Brand Upon the Brain! was released on DVD in 2008 by The Criterion Collection and features narration tracks by Rossellini, Glover, Ashbery, Laurie Anderson, Louis Negin, Eli Wallach, and Maddin himself.

Brand Upon the Brain! was well-received. Metacritic, which uses a weighted average, assigned the a score of 79 out of 100, based on 15 critics, indicating "generally favorable" reviews.

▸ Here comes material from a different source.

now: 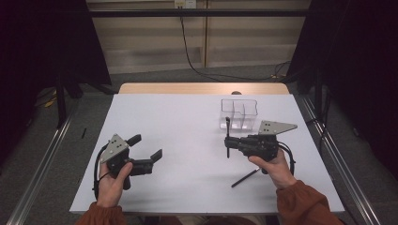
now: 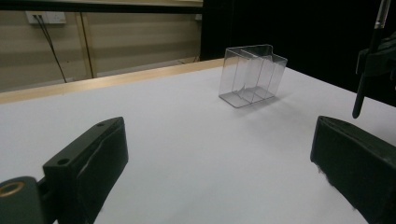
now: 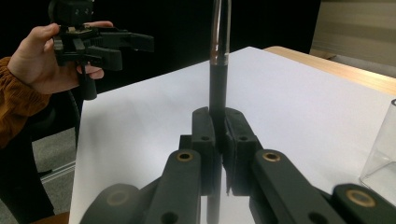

Roger Ebert described the film as "a phantasmagoric story that could be a collaboration between Edgar Allan Poe and Salvador Dalí", and wrote, of the film and Maddin's work in general, that "Maddin seems to penetrate to the hidden layers beneath the surface of the movies, revealing a surrealistic underworld of fears, fantasies and obsessions." Carrie Rickey emphasized the film's connection to the horror genre, calling it "a feverishly imaginative Freudian vampire film." Andrew Sarris, in the New York Observer, called the film "one of the most compelling avant-garde excursions into the narrative cinema ever."